Exactly the lines from the one with "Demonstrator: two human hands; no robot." through the end of the material are to be output, both included, with no other text.

Information shown —

▶

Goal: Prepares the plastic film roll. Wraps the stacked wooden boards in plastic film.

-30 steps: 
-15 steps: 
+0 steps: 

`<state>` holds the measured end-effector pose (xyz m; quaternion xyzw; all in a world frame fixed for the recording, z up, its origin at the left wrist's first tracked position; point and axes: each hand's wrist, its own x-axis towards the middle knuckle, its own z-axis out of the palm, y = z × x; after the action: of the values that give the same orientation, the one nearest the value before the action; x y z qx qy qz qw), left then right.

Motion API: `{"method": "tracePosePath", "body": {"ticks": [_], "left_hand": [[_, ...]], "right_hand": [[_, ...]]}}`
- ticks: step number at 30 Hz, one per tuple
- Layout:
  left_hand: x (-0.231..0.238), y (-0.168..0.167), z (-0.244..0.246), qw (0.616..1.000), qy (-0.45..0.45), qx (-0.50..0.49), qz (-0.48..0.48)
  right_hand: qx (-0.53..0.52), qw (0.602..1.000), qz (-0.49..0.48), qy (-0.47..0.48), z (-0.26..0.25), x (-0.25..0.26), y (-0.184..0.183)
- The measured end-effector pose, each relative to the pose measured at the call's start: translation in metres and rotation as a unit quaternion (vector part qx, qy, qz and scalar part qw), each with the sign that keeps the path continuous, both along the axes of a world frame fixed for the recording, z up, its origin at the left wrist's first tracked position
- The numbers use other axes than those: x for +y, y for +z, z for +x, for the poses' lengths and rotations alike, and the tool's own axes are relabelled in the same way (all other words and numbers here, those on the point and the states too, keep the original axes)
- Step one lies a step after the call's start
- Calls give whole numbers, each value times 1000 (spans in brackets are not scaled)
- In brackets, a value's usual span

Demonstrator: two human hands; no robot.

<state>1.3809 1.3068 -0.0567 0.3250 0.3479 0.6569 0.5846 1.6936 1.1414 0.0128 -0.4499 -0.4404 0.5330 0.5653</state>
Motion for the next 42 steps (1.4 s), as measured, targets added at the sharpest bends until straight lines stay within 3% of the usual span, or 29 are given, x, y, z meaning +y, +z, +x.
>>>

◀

Answer for the task —
Demonstrator: two human hands; no robot.

<state>1.3809 1.3068 -0.0567 0.3250 0.3479 0.6569 0.5846 1.6936 1.1414 0.0128 -0.4499 -0.4404 0.5330 0.5653</state>
Motion for the next 42 steps (1.4 s), as measured, targets added at the sharpest bends until straight lines stay within 3% of the usual span, or 29 are given, x, y, z meaning +y, +z, +x.
>>>

This concludes the output for the exercise.